ABOUT THIS EXERCISE: The required answer is every line of the data containing the word "Please".

DATA EXTRACTS:
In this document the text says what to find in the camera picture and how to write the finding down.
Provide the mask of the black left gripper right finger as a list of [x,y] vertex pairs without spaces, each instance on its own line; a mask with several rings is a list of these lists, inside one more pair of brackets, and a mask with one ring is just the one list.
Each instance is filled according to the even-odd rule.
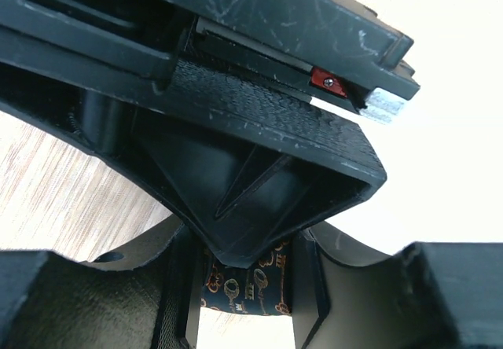
[[292,319],[298,348],[499,348],[502,246],[386,255],[319,223],[292,242]]

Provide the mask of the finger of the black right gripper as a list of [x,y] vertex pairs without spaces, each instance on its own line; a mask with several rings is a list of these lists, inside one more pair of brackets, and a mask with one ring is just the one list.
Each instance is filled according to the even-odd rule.
[[228,266],[368,200],[386,171],[359,125],[181,61],[155,110],[1,66],[1,109],[104,161]]

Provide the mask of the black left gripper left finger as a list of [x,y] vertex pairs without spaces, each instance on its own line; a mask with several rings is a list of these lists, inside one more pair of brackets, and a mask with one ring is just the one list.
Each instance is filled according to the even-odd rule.
[[203,246],[167,219],[93,262],[1,254],[4,348],[194,348]]

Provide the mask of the black tie with gold keys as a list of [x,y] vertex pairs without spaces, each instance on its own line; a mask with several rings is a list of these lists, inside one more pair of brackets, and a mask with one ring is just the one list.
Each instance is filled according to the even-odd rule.
[[292,241],[276,243],[246,269],[226,266],[204,250],[200,305],[230,314],[292,314]]

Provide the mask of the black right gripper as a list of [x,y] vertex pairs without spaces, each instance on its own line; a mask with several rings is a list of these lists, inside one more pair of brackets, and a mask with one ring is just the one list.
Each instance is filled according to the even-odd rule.
[[412,44],[356,0],[1,0],[2,63],[153,108],[193,61],[387,123]]

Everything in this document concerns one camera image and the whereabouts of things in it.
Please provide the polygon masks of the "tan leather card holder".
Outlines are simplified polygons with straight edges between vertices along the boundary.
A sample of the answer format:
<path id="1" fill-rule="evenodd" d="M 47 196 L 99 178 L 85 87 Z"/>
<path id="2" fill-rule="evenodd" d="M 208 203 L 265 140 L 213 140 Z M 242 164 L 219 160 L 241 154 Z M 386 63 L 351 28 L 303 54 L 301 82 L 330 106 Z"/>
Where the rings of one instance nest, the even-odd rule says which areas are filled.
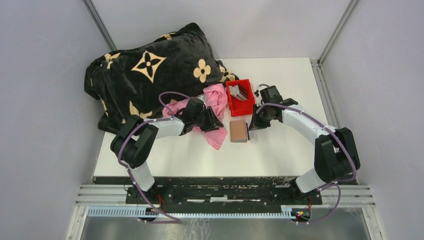
<path id="1" fill-rule="evenodd" d="M 254 138 L 254 133 L 244 119 L 229 122 L 230 141 L 232 143 L 247 143 Z"/>

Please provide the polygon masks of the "red plastic bin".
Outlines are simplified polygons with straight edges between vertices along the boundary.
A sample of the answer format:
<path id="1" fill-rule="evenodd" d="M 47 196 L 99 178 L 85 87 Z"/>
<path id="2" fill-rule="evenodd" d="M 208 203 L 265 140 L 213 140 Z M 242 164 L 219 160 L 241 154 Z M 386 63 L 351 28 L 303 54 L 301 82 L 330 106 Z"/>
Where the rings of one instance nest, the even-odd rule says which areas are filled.
<path id="1" fill-rule="evenodd" d="M 241 101 L 231 96 L 230 86 L 239 85 L 247 91 L 247 100 Z M 255 104 L 255 95 L 249 79 L 232 80 L 226 82 L 226 94 L 228 105 L 232 117 L 251 115 L 253 113 L 253 105 Z"/>

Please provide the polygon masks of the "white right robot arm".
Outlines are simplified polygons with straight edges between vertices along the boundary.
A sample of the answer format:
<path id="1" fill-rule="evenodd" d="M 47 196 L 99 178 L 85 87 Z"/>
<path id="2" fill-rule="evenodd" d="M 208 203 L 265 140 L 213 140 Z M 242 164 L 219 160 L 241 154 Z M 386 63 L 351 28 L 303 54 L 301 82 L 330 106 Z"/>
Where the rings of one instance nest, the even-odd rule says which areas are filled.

WORKED SOLUTION:
Please provide the polygon masks of the "tan leather card holder".
Please provide the polygon masks of the "red plastic bin".
Please provide the polygon masks of the "white right robot arm".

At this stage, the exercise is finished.